*Requirement*
The full listing below should be returned without a single change.

*Data excerpt*
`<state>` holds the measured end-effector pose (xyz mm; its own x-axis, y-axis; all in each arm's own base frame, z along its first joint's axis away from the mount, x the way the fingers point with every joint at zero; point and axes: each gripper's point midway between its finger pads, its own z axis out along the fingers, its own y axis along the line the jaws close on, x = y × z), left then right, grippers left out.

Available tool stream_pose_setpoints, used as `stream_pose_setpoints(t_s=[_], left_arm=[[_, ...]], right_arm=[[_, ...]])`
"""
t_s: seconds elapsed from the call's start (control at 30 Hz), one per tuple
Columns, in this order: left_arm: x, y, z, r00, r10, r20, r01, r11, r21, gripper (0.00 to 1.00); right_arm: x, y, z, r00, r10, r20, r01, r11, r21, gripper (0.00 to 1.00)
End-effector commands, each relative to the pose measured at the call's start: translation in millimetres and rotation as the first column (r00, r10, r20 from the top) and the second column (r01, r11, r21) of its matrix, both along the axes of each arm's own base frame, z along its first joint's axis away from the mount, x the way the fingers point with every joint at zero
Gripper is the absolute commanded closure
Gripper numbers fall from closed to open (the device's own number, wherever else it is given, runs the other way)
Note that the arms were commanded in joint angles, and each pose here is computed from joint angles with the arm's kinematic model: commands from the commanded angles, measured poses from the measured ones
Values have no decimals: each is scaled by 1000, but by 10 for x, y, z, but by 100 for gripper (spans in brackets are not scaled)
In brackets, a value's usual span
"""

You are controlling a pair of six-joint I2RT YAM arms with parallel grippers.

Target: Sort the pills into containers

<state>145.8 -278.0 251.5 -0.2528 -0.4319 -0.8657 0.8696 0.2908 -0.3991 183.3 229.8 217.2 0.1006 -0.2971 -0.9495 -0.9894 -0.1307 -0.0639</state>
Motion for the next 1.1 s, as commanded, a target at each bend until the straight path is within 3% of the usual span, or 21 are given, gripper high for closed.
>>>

*Output of the task*
`<state>` holds the measured end-effector pose (xyz mm; its own x-axis, y-axis; all in each arm's own base frame, z along its first joint's axis away from the mount, x the way the fingers point with every joint at zero; point and axes: each gripper's point midway between its finger pads, its own z axis out along the fingers, its own y axis along the line the jaws close on, x = y × z), left then right, grippers left out.

Available tool stream_pose_setpoints, used as `stream_pose_setpoints(t_s=[_], left_arm=[[_, ...]], right_arm=[[_, ...]])`
"""
t_s: seconds elapsed from the call's start (control at 30 Hz), one per tuple
Columns, in this order: left_arm: x, y, z, r00, r10, r20, r01, r11, r21, gripper (0.00 to 1.00); right_arm: x, y, z, r00, r10, r20, r01, r11, r21, gripper (0.00 to 1.00)
End-effector commands, each relative to the pose measured at the call's start: translation in millimetres and rotation as the first column (r00, r10, r20 from the top) and the second column (r01, r11, r21) of its matrix, both along the axes of each arm's own base frame, z along its first joint's axis away from the mount, x the way the fingers point with every joint at zero
Gripper is the absolute commanded closure
Gripper numbers fall from closed to open (the device's own number, wherever else it is given, runs the other way)
Note that the arms were commanded in joint angles, and each pose here is computed from joint angles with the arm's kinematic model: commands from the commanded angles, measured poses from the measured ones
Values have no decimals: each is scaled by 1000, but by 10 for x, y, z, but by 100 for gripper (spans in brackets are not scaled)
In brackets, a value's usual span
"""

You are controlling a pair of six-joint I2RT YAM arms with parallel grippers.

Target: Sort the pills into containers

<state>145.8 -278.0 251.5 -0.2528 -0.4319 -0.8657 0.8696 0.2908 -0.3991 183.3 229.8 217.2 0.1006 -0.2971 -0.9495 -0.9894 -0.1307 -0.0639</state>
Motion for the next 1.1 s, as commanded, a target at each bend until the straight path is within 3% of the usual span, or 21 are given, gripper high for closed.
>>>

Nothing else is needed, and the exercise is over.